Copy each line of the material in which the word "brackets" appears.

**SOURCE DATA**
============
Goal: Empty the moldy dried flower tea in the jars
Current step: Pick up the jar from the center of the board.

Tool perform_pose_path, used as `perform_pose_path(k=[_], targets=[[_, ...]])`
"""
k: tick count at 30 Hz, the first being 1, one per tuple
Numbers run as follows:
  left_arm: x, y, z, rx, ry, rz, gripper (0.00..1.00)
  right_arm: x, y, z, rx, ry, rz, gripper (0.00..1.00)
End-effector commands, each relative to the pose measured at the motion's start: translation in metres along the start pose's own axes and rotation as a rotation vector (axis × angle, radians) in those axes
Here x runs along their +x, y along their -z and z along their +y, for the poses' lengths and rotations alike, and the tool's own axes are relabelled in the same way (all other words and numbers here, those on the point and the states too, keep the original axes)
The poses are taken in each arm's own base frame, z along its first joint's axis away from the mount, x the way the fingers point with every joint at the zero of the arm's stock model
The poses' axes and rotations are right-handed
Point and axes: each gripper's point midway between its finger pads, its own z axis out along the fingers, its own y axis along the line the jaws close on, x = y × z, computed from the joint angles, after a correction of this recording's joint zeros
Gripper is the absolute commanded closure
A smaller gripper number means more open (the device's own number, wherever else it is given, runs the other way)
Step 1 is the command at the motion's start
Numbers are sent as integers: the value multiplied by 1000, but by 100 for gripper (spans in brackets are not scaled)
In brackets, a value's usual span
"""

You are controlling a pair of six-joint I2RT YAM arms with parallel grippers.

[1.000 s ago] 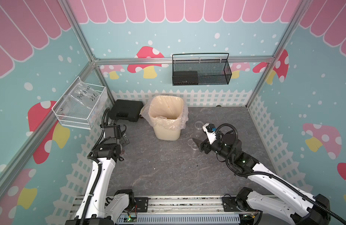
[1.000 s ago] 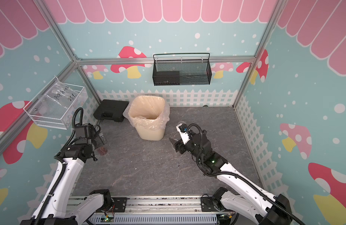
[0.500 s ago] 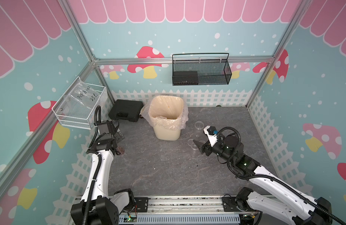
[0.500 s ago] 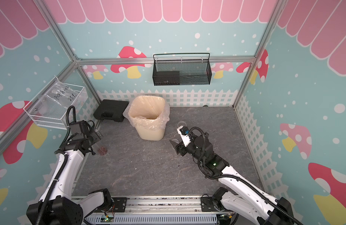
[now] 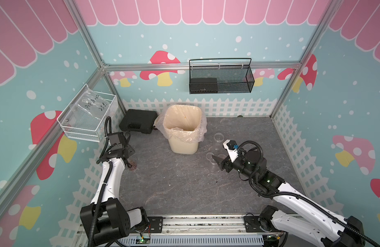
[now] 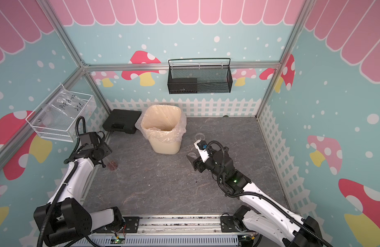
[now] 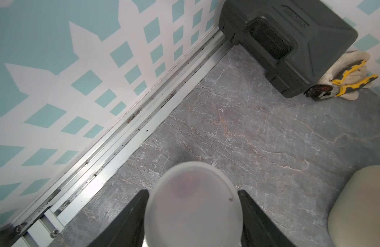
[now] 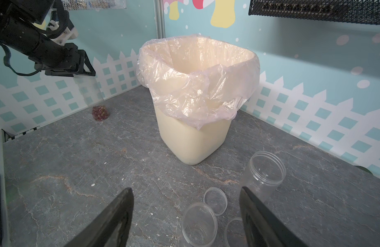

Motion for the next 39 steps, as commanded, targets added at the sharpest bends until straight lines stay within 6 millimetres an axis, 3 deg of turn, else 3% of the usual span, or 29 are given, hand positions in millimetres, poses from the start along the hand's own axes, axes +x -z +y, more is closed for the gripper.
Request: perform_pose_path(k=[1, 11, 14, 18, 22, 28, 35, 39], targets=[[8, -6, 5, -21, 4, 31, 40, 1, -3, 2, -15, 22, -8, 21], [12, 2, 5, -3, -2, 45, 59, 7, -8, 3, -19, 23, 11, 21], [10, 16, -4, 63, -14, 36, 72, 4, -7, 2, -12, 31, 7, 21], [8, 45, -26, 210, -43, 14, 85, -3, -1, 3, -17, 43, -18, 21], [13, 77, -53, 344, -110, -1, 90, -9, 4, 6, -32, 51, -41, 21], [31, 126, -93, 531, -276, -19, 92, -15, 9, 12, -65, 77, -59, 21], [64, 174, -118, 749, -434, 34, 92, -18, 6, 24, -138, 101, -52, 22], [84, 211, -135, 929, -530, 60, 93, -19, 0, 38, -224, 118, -41, 22]])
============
**RESULT**
Numbers are sent as integers: the value multiplied by 1000, but by 100 for gripper (spans in brackets are not scaled)
In brackets, a value's usual span

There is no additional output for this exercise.